Come 2050, if current projections hold up, half of all electricity worldwide will be met by solar and wind.
Come 2050, if current projections hold up, half of all electricity worldwide will be met by solar and wind. And that will be the case despite an estimated 62% increase in global power demand.
Falling costs for renewables are making them increasingly competitive with fossil fuels along with continued improvements to battery technologies. Since 2010 the price of onshore wind has dropped by around 23% while the prices of solar photovoltaic electricity have plummeted by 73%.
“Other renewables have followed this pattern, which is expected to continue,” an online publication dedicated to clean technology notes. “Without doubt, renewable energy is disrupting the entire energy sector, and with the expectation for them to finally be more cost-effective than fossil fuels, the adoption of these energy sources will continue to grow.”
So far so good. Yet reality is a bit more complicated as renewables come with hidden costs that are often overlooked. New renewable capacity on a large scale can be a capital-intensive endeavor. More importantly, however, renewable output is dependent on weather conditions, which makes them highly variable.

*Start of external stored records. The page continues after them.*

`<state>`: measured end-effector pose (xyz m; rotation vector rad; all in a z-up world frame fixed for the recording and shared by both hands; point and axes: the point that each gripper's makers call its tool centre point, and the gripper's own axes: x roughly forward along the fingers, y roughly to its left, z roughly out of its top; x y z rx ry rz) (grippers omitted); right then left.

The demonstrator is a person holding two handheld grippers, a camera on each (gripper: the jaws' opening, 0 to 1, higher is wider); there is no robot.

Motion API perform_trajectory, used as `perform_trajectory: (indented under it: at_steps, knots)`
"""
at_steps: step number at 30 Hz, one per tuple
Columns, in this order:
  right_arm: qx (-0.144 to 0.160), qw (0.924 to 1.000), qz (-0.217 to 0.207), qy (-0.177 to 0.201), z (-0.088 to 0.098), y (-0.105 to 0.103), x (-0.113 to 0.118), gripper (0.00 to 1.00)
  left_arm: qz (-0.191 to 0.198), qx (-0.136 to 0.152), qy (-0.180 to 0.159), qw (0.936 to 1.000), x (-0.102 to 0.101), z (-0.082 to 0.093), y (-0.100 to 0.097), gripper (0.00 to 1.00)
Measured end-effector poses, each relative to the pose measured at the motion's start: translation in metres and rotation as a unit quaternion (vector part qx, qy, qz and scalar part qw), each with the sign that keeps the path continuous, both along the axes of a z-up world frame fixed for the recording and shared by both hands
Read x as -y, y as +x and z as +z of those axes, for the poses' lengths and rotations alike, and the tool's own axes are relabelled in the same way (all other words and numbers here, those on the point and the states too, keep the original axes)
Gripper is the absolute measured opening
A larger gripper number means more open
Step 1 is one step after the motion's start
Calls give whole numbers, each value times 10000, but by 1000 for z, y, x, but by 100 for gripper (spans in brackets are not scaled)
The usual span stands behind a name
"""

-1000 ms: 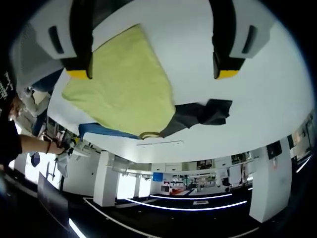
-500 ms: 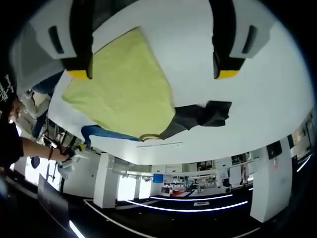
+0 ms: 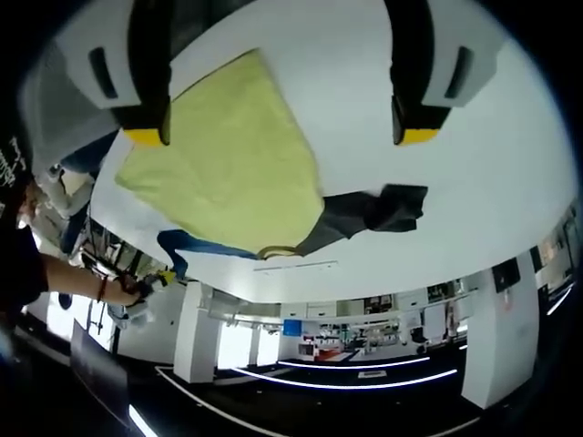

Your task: Fold the garment on the visible template until the final outline fits inside the template.

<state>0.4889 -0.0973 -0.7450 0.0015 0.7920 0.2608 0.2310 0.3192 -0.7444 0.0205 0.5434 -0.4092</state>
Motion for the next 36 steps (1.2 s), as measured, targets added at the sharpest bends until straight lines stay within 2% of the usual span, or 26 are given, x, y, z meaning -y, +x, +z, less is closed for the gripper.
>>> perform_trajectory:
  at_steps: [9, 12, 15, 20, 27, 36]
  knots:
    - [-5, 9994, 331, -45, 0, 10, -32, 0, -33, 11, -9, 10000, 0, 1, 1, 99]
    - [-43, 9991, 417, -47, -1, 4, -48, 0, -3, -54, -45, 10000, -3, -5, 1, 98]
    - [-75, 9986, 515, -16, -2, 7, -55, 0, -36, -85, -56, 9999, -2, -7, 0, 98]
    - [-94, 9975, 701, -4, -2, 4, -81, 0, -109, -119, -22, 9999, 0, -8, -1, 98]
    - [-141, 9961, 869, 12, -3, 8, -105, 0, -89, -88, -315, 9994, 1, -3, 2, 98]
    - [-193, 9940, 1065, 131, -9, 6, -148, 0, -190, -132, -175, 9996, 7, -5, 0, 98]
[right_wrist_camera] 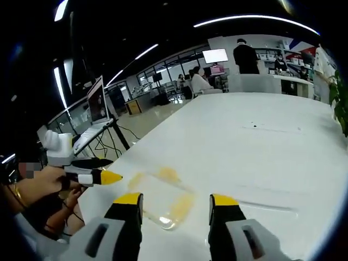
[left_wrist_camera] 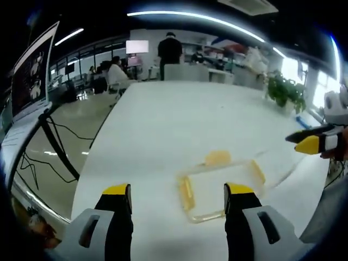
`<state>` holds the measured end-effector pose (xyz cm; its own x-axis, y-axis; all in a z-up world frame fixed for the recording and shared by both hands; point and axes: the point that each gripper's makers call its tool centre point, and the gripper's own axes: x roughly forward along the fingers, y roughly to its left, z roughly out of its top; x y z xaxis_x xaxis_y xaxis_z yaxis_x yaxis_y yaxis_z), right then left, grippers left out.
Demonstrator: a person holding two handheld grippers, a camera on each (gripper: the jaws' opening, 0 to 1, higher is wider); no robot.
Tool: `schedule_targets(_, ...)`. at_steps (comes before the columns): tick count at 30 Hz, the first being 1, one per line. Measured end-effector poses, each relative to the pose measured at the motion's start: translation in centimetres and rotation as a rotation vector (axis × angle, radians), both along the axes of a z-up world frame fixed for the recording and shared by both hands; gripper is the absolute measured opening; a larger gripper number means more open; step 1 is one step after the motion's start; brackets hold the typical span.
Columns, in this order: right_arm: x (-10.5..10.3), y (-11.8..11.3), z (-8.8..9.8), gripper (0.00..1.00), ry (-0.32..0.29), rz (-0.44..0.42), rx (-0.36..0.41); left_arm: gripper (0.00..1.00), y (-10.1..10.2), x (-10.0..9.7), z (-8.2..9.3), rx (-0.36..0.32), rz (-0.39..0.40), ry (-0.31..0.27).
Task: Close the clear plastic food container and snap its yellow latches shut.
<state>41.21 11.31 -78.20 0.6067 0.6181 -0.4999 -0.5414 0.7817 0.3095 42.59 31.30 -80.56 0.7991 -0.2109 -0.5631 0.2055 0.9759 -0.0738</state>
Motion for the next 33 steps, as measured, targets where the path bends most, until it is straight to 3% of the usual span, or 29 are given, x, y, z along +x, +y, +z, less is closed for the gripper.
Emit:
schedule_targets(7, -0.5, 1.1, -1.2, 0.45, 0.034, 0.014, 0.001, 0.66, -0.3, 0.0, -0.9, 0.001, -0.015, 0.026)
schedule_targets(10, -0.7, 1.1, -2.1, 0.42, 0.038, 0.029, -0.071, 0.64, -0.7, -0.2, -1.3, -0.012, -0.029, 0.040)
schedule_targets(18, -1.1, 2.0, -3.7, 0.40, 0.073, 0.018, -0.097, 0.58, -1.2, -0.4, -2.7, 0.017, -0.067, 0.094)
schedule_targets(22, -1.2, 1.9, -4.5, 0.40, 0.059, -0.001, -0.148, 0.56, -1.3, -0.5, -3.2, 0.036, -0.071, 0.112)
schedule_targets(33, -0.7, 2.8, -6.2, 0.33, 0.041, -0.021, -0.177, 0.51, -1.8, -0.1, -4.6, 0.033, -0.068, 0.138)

This variability increases the costs of integrating renewables technologies into policy frameworks and electricity systems. These so-called “system costs” can add up in the long run. All thing considered, nuclear energy, another form of low-carbon electricity, is actually a cheaper power source, stresses William D. Magwood, director-general of the Nuclear Energy Agency at the OECD.

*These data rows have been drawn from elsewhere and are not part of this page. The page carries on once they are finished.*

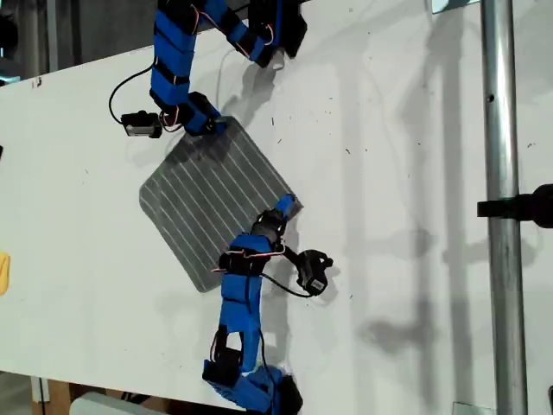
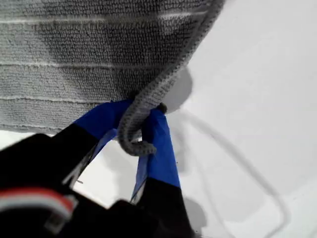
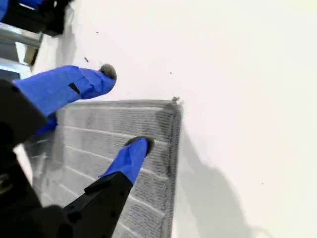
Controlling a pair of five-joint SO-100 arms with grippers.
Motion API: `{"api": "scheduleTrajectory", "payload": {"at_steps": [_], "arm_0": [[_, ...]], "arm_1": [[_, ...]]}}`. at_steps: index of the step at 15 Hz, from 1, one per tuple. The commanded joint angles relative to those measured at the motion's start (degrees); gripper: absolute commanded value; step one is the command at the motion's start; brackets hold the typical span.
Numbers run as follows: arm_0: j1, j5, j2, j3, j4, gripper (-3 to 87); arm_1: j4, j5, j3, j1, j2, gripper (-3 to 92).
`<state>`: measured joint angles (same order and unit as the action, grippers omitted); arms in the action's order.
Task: Grasp corners of a towel and fold twice.
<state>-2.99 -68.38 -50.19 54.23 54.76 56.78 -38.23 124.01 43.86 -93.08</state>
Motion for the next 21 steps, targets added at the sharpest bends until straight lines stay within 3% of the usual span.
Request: {"api": "scheduleTrajectory", "payload": {"at_steps": [1, 4, 8, 10, 12, 18, 21], "arm_0": [[-2.46, -0.88, 0.00, -4.04, -1.85, 19.2], [-3.78, -1.05, -1.23, -4.39, -2.02, 7.7], [-4.31, -2.90, 1.93, -4.39, -5.01, 12.3], [-4.04, -3.25, 3.52, -4.31, -9.67, 9.2], [-3.34, -5.01, 7.29, -6.33, -11.95, -2.8], [-3.78, -13.01, 9.05, -7.29, -1.14, -2.7], [-1.76, -14.59, 8.00, -6.06, 7.73, -2.5]], "arm_1": [[-1.14, -1.05, -2.64, -1.41, -0.18, -0.2], [-1.67, -1.49, -2.64, -1.93, -0.18, -0.2], [-1.67, -1.49, -2.72, -2.02, -0.35, -0.2], [-1.85, -1.76, -2.72, -2.11, -0.18, -0.2], [-1.76, -1.76, -2.81, -2.20, -0.35, -0.2], [-1.41, -2.81, -4.31, -3.60, -0.09, -0.2], [-0.18, -8.96, -4.22, -10.72, 0.09, -0.2]]}}
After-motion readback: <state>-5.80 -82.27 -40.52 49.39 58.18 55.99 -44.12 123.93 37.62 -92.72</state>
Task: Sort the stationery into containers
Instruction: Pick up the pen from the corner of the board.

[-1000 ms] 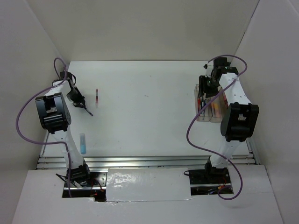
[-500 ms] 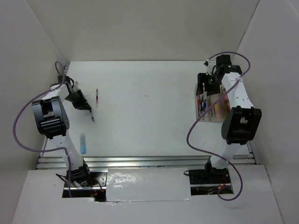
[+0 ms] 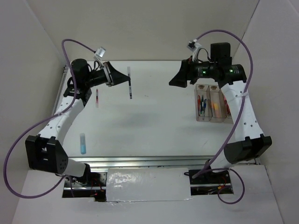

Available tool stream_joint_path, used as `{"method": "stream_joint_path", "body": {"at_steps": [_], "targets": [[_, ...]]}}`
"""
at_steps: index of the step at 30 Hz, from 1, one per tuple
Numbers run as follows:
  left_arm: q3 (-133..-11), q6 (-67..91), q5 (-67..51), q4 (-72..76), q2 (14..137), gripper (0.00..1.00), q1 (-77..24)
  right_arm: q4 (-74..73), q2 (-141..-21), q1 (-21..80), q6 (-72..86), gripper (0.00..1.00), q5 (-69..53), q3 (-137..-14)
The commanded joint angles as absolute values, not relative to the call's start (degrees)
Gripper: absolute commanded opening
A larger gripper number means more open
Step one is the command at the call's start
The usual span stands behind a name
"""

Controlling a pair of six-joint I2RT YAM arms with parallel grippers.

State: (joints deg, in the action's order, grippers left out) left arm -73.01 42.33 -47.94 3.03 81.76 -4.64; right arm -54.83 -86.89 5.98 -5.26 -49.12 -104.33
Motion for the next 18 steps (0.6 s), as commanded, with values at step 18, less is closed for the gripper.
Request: {"method": "stream_joint_path", "body": {"at_steps": [18], "targets": [[-69.26, 67.15, -45.18, 37.0, 81.3, 0.0, -18.1, -21.89, -90.96, 23.64, 19.16, 0.77, -56.78, -99.22]]}}
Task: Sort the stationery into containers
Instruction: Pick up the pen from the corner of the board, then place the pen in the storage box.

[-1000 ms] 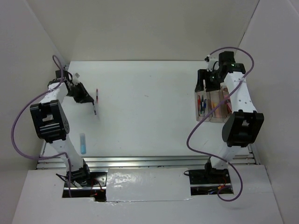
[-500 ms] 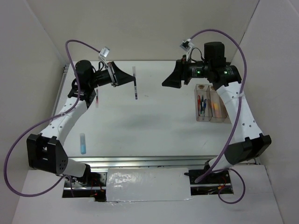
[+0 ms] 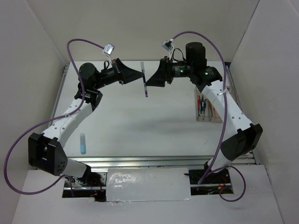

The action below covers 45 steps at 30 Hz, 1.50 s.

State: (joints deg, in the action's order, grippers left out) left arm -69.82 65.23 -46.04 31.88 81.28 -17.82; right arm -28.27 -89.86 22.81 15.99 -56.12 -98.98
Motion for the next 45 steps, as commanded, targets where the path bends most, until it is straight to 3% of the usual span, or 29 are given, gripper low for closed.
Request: {"method": "stream_joint_path", "body": {"at_steps": [1, 3, 6, 11, 12, 14, 15, 18, 22, 28, 35, 40, 45], "targets": [[-68.91, 67.32, -45.26, 37.35, 81.21, 0.0, -18.02, -22.06, -91.23, 23.9, 19.07, 0.75, -56.69, -99.92], [-68.99, 67.5, -45.0, 37.44, 81.3, 0.0, -18.28, -22.41, -92.45, 24.78, 19.07, 0.72, -56.78, -100.63], [-68.64, 67.41, -44.91, 36.57, 80.95, 0.01, -18.46, -22.24, -93.16, 25.4, 18.9, 0.54, -56.51, -100.9], [-67.41, 67.5, -44.47, 35.51, 79.98, 0.02, -18.54, -21.8, -93.69, 25.66, 19.07, 0.38, -56.25, -101.25], [-67.15, 67.59, -44.39, 35.51, 79.89, 0.03, -18.54, -21.8, -93.69, 25.75, 19.07, 0.26, -56.25, -101.25], [-67.15, 67.5, -44.39, 34.98, 79.89, 0.08, -18.37, -22.06, -93.43, 25.58, 18.72, 0.12, -56.34, -101.08], [-67.58, 67.24, -44.3, 32.63, 79.81, 0.2, -18.11, -22.76, -93.08, 25.49, 18.29, 0.03, -56.25, -100.73], [-72.39, 59.03, -42.19, 16.09, 80.15, 0.99, -16.09, -24.78, -90.97, 23.04, 16.62, 0.0, -55.81, -98.63], [-83.65, 38.62, -42.11, -7.95, 84.27, 0.99, -11.0, -32.93, -87.29, 17.78, 9.08, 0.0, -52.48, -96.33], [-94.04, 16.53, -30.25, -28.81, 88.5, 0.99, -6.69, -47.01, -84.11, 7.76, -6.67, 0.0, -28.77, -90.88], [-87.36, 12.58, -35.06, -21.1, 88.85, 0.99, 2.71, -50.36, -91.21, -3.5, -11.51, 0.0, -10.57, -90.17], [-86.22, 9.86, -10.43, -20.57, 89.03, 0.99, -2.54, -52.55, -98.34, -6.5, -12.57, 0.0, -7.21, -92.46], [-87.88, 5.45, -6.32, -23.11, 93.77, 0.99, -2.99, -50.02, -103.0, -7.03, -11.87, 0.0, -5.54, -92.46]]}}
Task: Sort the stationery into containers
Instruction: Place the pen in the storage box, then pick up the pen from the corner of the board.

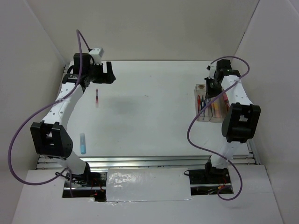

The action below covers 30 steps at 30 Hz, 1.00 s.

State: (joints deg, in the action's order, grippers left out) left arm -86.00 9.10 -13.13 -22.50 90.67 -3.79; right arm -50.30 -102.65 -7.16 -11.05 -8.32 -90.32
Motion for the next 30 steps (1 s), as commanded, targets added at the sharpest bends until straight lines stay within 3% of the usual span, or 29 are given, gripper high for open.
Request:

“We do know how to assess system-level costs. These come from, among other things, the fact that renewables are simply not available all the time,” Magwood explains. “In order to have access to the continuous electricity that renewables are not producing, something else needs to pick up the slack.”
That increases the costs of renewables. To cite one example: in California, the state with the highest share of renewables in the U.S. electricity fees are well above the national average.
“You have to pay more for electricity because of profile costs, balancing costs, and transmission and distribution costs. Renewables are very rarely located directly where the energy is being produced — these costs have to be accounted for,” Magwood elucidates.
Staffan Qvist, a Swedish engineer and clean energy consultant, elaborates on this “trap”: namely that relatively low initial investment costs for renewables hide the true degree of system costs down the line. That is why renewables should be complemented by nuclear power, he argues.
“If you have achieved the low-cost capital of the investments, the model still keeps choosing to build a lot of new nuclear power, but that’s if you include the system cost and not just a kind of myopic view of how you do this,” Qvist says.
That said, renewables are important tools to combat manmade climate change and also come with considerable health benefits as they can reduce chronic air pollution. Pro-nuclear experts stress that nuclear and renewables should be complementary and not mutually exclusive sources of clean energy.